The card game onlookers

Given the seasonal sanction, it isn’t surprising that these kids playfully engage in a mid-morning round of Rummy, a game that works towards building trails or sequences from the pile of cards discarded by others after an initial hand of ten cards each. Although the episode is mostly lighthearted, there are moments of sparring and competitiveness between the two teams, the girls on one side, and the little boy and his adult partner. Some verbal threats by the little girl in the mauve hoodie are also provocative, although she doesn’t follow up on them (“I’ll kick you”). The rules of the game seem to be somewhat different from Rummy, but it could also be a different game altogether. Also, these kids are playing with real money and we will pick that up for discussion.

Here is the video:

The card game

Gambling: A children’s game?

Ordinary events can tell us a lot about people’s way of life, what we call their culture. Instead of being random or inconsequential, everyday interactions are in fact organised around significant social principles, values and beliefs and one can learn a lot from careful examinations of such events. This is the underlying assumption of using this card-game to explore and illuminate aspects of this Himalayan community.
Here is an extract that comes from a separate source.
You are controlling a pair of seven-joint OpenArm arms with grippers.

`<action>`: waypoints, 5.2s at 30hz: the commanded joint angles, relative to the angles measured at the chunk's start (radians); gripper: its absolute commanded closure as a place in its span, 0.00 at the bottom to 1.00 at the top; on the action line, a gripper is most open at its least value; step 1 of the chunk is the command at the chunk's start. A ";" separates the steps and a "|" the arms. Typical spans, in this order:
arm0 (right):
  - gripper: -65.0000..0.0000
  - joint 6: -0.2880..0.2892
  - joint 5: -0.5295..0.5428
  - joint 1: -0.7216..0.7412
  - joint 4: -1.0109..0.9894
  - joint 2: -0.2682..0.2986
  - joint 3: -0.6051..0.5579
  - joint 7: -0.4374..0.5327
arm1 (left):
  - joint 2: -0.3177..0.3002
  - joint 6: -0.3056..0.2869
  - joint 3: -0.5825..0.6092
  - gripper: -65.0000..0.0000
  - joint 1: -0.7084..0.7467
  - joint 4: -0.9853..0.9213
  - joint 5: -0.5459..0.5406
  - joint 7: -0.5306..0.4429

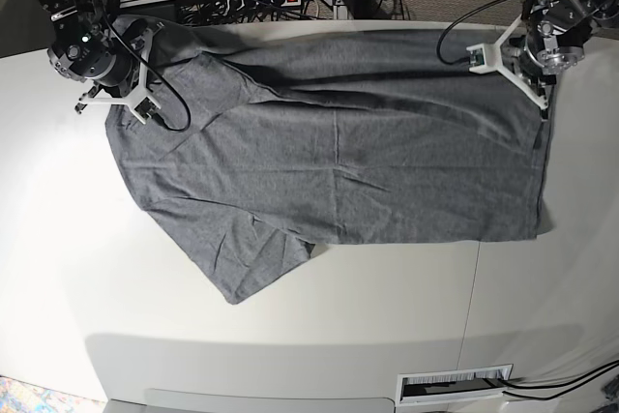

Card-games that involve the use of money are usually not seen as appropriate for children among middle-class, urban educated families, at least that is our assumption. Yet, in board games like Trader or Monopoly, realistic-looking (fake) money is used to measure success in strategy. In fact, most games are planned to have some sort of winning and losing, even when there is no ‘money’ involved. But children’s play with money is believed to be somewhat corrupting. This doesn’t seem to be the case in this observation, where Nepali currency (five, ten rupees) is being used.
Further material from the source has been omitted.